Despite the impression of spontaneity conveyed by The Fountain, Sargent was regularly sidelined by rain as he painted. Since he needed his buddies to pose for multiple shots, he spread its completion out across several days.
9. Le verre de porto (A Dinner Table at Night)
Sargent painted a full-length portrait of Edith Vickers in Sussex in 1884.
This sketch of Edith and her husband Albert in their dining room is one of many casual pictures he made during his time in the country. It’s meant to look natural, as like it happened by chance instead of being carefully crafted.
Sagrent’s piece combines the Impressionist style with the casual portraiture of a conversation piece.
Mrs. Vickers, who occupies the painting’s focal point, stares out at the viewer intently as she rests her hand on a glass of claret and Mr. Vickers, who crosses his legs and smokes an after-dinner cigar, gives the scenario an air of relaxed informality.
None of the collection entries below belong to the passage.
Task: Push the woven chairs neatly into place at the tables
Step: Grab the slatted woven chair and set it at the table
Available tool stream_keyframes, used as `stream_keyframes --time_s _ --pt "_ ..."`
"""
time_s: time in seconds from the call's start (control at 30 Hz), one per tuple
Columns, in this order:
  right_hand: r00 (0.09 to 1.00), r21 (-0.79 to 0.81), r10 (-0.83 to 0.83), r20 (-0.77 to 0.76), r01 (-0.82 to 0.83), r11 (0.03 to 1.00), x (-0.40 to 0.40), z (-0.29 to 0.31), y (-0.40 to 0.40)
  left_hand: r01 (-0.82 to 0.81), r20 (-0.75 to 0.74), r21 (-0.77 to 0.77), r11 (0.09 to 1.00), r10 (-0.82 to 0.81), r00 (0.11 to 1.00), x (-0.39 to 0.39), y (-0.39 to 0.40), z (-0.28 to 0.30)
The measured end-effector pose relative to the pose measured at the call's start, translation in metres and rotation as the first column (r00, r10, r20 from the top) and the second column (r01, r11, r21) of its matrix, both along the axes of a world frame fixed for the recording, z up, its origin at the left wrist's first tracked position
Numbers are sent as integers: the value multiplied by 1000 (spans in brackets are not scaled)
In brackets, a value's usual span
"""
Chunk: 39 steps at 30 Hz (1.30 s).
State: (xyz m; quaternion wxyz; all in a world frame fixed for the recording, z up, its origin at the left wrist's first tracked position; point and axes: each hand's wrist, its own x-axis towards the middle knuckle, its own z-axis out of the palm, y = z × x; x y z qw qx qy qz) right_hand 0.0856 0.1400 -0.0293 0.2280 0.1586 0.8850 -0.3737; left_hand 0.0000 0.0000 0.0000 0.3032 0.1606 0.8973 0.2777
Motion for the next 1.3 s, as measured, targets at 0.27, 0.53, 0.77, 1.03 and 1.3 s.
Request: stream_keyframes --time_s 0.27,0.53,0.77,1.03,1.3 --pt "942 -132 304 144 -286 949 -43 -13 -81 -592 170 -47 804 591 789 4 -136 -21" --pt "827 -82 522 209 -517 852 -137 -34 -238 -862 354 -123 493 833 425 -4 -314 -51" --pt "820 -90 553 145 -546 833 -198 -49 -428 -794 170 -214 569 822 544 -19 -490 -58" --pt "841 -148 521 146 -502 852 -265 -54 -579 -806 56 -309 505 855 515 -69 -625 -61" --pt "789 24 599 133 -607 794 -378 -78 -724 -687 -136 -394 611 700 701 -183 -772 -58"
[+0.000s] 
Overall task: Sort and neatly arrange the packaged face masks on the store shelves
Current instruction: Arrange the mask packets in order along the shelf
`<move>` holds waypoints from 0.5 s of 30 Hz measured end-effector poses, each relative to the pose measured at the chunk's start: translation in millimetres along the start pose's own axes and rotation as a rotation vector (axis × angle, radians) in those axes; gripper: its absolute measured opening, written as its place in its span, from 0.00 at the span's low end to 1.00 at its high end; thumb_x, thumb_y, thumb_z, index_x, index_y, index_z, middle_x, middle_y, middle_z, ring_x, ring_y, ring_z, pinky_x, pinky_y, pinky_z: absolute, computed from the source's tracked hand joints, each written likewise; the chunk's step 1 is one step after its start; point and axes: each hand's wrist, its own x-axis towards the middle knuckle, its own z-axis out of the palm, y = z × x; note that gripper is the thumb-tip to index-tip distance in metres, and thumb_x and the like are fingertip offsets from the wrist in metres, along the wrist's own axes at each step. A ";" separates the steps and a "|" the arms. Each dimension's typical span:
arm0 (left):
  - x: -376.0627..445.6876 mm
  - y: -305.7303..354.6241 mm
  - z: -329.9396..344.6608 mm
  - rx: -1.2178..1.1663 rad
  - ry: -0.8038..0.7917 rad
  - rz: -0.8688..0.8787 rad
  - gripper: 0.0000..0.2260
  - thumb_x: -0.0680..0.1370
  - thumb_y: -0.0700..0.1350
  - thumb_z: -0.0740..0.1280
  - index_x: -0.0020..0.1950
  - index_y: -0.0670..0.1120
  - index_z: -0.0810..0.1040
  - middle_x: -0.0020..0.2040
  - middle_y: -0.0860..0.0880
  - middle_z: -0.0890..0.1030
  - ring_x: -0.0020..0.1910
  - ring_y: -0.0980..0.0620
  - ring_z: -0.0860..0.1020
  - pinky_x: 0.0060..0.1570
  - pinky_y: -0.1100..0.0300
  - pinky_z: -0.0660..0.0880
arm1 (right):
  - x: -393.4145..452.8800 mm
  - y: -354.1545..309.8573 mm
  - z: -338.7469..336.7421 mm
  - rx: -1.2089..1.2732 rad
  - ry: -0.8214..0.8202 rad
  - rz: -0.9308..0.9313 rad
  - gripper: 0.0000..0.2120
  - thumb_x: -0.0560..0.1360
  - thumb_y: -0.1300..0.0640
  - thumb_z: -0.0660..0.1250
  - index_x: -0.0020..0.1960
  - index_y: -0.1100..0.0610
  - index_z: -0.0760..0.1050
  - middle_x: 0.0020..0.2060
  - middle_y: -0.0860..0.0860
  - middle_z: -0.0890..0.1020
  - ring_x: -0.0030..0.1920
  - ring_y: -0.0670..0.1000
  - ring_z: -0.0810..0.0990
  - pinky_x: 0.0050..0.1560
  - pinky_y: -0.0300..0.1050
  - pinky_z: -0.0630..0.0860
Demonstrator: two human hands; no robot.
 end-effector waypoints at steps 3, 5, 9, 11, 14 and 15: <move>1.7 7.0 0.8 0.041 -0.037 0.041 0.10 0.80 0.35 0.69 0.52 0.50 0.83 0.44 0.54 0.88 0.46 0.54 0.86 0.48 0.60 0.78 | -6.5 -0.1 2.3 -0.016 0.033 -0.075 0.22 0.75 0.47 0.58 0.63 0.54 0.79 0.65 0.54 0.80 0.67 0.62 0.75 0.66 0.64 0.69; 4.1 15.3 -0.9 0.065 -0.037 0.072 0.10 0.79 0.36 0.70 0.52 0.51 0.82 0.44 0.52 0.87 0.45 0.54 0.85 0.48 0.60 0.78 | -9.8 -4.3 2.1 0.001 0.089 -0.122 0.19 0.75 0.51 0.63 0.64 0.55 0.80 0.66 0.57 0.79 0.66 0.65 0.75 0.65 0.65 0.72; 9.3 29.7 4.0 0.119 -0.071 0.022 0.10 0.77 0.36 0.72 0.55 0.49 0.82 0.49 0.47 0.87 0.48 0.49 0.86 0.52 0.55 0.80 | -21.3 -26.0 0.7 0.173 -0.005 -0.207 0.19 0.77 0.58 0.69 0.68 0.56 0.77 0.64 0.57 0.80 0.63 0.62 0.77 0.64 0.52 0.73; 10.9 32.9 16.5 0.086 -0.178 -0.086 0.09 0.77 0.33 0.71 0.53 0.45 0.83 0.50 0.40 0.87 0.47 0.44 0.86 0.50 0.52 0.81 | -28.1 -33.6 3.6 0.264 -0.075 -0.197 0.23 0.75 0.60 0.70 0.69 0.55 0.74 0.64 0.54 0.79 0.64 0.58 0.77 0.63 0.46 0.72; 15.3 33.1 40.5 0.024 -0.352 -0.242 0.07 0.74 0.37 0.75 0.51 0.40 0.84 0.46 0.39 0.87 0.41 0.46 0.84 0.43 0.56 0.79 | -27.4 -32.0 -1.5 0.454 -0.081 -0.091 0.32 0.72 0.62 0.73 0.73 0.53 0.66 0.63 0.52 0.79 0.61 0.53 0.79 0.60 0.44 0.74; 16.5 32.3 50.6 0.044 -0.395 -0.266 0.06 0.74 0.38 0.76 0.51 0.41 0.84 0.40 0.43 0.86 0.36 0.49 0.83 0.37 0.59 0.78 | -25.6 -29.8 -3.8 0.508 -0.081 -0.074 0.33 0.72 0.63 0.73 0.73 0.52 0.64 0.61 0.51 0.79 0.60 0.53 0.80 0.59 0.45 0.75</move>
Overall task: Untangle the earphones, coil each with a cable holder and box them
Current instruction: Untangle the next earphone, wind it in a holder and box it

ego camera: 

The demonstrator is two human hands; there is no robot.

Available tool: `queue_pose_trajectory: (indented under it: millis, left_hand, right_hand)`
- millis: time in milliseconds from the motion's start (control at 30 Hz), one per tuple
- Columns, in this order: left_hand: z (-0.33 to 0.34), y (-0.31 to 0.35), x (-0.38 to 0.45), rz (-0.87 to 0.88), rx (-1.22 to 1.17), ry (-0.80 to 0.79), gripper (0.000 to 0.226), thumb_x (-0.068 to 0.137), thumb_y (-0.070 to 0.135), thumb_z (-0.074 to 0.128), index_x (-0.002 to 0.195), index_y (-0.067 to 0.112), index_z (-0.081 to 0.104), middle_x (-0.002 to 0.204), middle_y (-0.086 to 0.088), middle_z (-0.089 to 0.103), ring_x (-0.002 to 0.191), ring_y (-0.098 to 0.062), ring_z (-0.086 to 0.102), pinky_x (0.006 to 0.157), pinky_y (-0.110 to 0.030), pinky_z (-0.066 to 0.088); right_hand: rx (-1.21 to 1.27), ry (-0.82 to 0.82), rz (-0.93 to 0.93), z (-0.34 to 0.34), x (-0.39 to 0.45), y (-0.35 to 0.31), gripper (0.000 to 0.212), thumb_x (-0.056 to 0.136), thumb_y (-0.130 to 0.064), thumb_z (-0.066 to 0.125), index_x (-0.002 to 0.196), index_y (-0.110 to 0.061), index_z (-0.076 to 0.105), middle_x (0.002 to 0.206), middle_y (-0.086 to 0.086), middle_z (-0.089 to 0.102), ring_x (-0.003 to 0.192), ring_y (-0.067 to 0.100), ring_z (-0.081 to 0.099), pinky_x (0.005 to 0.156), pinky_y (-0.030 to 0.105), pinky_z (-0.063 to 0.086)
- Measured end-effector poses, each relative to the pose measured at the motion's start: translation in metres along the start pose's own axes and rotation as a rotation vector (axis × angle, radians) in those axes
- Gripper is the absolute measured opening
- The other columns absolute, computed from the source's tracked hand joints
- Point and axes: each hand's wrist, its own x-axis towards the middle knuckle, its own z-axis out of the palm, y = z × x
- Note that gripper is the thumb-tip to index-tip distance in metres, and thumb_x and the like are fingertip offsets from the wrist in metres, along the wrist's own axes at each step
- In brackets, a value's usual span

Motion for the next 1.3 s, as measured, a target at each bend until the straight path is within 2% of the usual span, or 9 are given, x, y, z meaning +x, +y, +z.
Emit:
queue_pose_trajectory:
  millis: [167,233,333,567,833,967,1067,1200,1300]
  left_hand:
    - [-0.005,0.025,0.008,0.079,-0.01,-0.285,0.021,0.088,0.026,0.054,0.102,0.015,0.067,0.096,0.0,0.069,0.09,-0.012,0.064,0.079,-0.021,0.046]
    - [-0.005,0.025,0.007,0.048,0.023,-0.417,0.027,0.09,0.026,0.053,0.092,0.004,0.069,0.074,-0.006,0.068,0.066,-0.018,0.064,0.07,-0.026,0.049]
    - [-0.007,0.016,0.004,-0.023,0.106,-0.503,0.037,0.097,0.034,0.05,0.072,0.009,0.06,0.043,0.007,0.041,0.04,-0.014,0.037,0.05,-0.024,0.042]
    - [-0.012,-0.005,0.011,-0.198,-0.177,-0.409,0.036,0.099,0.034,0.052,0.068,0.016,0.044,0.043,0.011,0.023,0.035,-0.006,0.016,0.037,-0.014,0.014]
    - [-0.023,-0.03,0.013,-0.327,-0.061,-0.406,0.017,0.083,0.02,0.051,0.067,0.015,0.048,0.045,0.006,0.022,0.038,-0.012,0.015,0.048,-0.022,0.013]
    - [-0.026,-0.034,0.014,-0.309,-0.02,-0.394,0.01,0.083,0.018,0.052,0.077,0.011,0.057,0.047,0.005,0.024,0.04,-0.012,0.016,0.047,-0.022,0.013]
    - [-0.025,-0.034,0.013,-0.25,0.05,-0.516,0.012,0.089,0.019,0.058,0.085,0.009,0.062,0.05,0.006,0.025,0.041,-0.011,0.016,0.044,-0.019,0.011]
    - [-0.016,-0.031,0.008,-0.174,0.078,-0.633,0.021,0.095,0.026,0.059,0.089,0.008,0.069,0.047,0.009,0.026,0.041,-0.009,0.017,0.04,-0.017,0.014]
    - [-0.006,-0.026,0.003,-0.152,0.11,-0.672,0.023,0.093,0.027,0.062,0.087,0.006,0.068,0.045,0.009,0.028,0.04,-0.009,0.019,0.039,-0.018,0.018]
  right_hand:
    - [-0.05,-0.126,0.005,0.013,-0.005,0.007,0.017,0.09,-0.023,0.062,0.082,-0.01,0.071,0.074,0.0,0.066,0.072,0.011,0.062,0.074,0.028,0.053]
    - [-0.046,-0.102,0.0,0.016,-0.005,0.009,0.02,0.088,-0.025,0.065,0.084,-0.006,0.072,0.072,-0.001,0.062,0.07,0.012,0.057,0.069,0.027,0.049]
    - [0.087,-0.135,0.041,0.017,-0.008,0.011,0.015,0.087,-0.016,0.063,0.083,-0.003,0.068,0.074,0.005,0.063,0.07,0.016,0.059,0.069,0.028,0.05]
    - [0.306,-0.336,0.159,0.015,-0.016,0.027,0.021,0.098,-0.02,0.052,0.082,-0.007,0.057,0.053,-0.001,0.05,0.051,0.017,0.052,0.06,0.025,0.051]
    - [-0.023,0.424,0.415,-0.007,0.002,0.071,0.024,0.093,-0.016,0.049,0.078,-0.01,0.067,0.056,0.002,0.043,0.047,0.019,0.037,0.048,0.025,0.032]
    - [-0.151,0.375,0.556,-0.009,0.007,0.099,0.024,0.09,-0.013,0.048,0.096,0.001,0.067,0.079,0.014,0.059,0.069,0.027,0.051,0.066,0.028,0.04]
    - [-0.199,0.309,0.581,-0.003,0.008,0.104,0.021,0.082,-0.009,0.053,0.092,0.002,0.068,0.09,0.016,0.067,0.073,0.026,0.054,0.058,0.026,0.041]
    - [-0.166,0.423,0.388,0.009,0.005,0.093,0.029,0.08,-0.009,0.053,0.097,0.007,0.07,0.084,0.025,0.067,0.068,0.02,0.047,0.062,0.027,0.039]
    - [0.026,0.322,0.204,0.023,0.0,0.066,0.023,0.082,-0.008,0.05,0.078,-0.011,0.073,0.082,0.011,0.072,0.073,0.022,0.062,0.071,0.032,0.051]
10. Portrait of Theodore Roosevelt
Sargent painted this portrait of Theodore Roosevelt in 1903. He was commissioned to paint Roosevelt’s portrait by architect Charles McKim, who was in charge of extensive renovations to the White House at the time.
In trying to find a well-lit spot to paint, Roosevelt’s patience was put to the strain. Sargent acknowledged the lack of available floor area on the primary floor. When they reached the top of the stairwell, Roosevelt told Sargent that he didn’t think the artist had grasped his intentions.
According to Sargent, Roosevelt clearly did not know how to strike a position for a photograph. When Roosevelt reached the landing, he turned around, put his palm on the newel, and said, “Don’t I!” Sargent recognized an opening and gave the President strict orders not to change his position: this would be the sittings’ permanent setting.
The president was delighted with the final work, despite the Sargent’s later remark that Roosevelt would only sit for very short periods of time.